To do:
Write the number of lines in the material below that contain "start", with no other words.
........
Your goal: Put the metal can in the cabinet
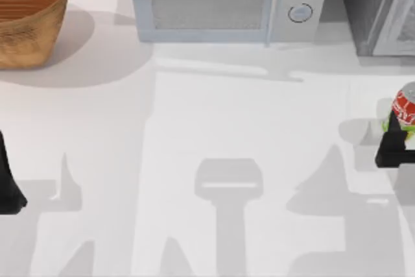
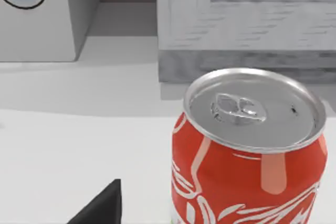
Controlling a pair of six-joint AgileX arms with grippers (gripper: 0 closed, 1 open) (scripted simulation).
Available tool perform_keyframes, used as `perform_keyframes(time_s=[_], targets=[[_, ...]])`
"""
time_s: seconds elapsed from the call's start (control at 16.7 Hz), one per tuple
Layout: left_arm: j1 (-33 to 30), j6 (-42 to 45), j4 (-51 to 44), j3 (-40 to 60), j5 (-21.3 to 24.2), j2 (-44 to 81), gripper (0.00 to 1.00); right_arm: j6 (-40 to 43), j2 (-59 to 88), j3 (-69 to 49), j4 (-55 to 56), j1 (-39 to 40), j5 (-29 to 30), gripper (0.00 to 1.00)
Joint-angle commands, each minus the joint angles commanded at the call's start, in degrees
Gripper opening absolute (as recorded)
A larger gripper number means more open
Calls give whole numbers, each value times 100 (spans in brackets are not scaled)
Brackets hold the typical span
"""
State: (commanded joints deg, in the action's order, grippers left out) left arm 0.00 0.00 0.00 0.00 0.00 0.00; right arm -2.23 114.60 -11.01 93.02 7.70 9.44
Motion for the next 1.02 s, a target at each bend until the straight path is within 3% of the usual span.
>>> perform_keyframes(time_s=[0.36, 1.02], targets=[[0, 0, 0, 0, 0, 0, 100, -28, 1047, -106, 858, 81, 75, 100], [0, 0, 0, 0, 0, 0, 100, -22, 1231, -418, 745, 43, 39, 100]])
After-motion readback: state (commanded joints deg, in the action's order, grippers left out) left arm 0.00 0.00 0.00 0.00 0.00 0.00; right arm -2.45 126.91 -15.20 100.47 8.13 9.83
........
Response to the exercise:
2